Foxes occur in most environments in Australia because they are generalists with few specific habitat or dietary requirements and are both hunters and scavengers. Their densities vary with habitat, climate, and food availability. Some of the densest populations are found in human-dominated habitats such as urban areas and agricultural landscapes. Cities and towns offer plentiful food while control options are limited: for example, Melbourne’s fox population is 2-5 times higher than found in rural Victoria.
European foxes impact natural environments and native species through the predation of small to medium sized mammals, reptiles, birds, frogs and insects as well as the eggs of a range of species; competition for food and shelter; the spread of weeds through the transport of seeds; and the transmission of parasites and diseases. Foxes, along with cats, have played a key role in the extinction of at least 14 mammals and one bird species since their arrival in Australia, including the crescent nailtail wallaby, the lesser bilby and the paradise parrot, among others. Foxes are currently a significant threat to at least 95 nationally threated species along with populations of other native animals.
European foxes impact agricultural production through predation, transmission of disease, spread of weeds, and damage to infrastructure. The largest impact to agricultural production comes from the killing of livestock, particularly lambs, kid goats, and poultry. Foxes are known to kill more than they need when hunting by caching their kills, resulting in a larger number of animals being killed than the fox population might suggest. Foxes also act as vectors to a range of diseases and parasites such as parvovirus, canine distemper, leptospirosis, sarcoptic mange and hydatid tapeworm. Foxes also eat fruit, help spread weeds, and damage infrastructure through behaviours such as chewing irrigation pipes.

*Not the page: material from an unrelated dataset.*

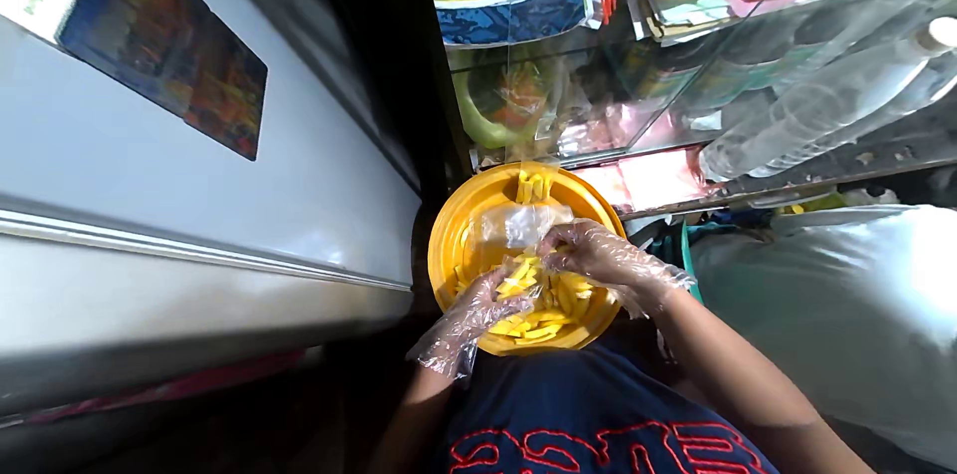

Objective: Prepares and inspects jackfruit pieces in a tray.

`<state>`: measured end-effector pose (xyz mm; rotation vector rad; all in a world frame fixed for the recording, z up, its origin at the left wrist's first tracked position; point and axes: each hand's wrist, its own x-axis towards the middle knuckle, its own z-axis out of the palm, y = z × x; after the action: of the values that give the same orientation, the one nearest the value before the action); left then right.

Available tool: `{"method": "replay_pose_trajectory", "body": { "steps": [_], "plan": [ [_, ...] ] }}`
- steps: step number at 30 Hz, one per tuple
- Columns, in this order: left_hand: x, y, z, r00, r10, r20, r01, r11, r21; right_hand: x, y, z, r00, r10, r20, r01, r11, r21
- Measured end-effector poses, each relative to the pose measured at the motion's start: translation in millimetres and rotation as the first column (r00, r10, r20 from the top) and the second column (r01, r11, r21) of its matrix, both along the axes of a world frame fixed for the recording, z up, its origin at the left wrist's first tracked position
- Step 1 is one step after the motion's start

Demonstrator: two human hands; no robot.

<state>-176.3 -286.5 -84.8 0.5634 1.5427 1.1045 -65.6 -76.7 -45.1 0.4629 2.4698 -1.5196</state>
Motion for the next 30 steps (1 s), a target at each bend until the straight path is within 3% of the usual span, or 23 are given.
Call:
{"method": "replay_pose_trajectory", "body": {
  "steps": [7, 11, 16, 24, 30],
  "plan": [
    [0, 0, -6, 1.000, -0.025, -0.007, 0.025, 0.999, 0.021, -2, 6, 5, 0.996, -0.037, 0.087, 0.035, 0.999, 0.023],
    [0, 2, -5, 0.996, -0.078, -0.051, 0.079, 0.997, 0.003, -3, 13, 3, 0.998, 0.057, 0.021, -0.056, 0.998, -0.010],
    [2, 2, -4, 0.991, -0.095, -0.090, 0.095, 0.995, -0.015, -4, 18, 9, 0.999, 0.012, -0.030, -0.013, 0.999, -0.041],
    [2, 6, 1, 0.968, -0.199, -0.155, 0.195, 0.980, -0.038, -14, 15, 8, 0.980, 0.199, 0.028, -0.199, 0.980, 0.002],
    [6, 9, -4, 0.993, -0.092, -0.067, 0.092, 0.996, 0.003, -20, 3, 19, 0.954, 0.301, 0.003, -0.301, 0.952, 0.055]
  ]
}}
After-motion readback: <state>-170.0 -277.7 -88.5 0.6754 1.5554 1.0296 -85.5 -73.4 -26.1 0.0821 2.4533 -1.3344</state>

European foxes impact human health and society through killing and injuring livestock, pets, and culturally important native animals. Foxes are hosts and vectors of parasites and diseases that can be transmitted to both humans and domestic pets. Foxes are of further concern as they could also act as a carrier of rabies if the disease were accidentally introduced to Australia. The spread of disease and the injury to animals has both physical and mental health impacts on humans, particularly farmers. Foxes also create a general nuisance by spreading weeds, damaging infrastructure, raiding rubbish bins, eating pet and other food as well as stealing shoes and other belongings.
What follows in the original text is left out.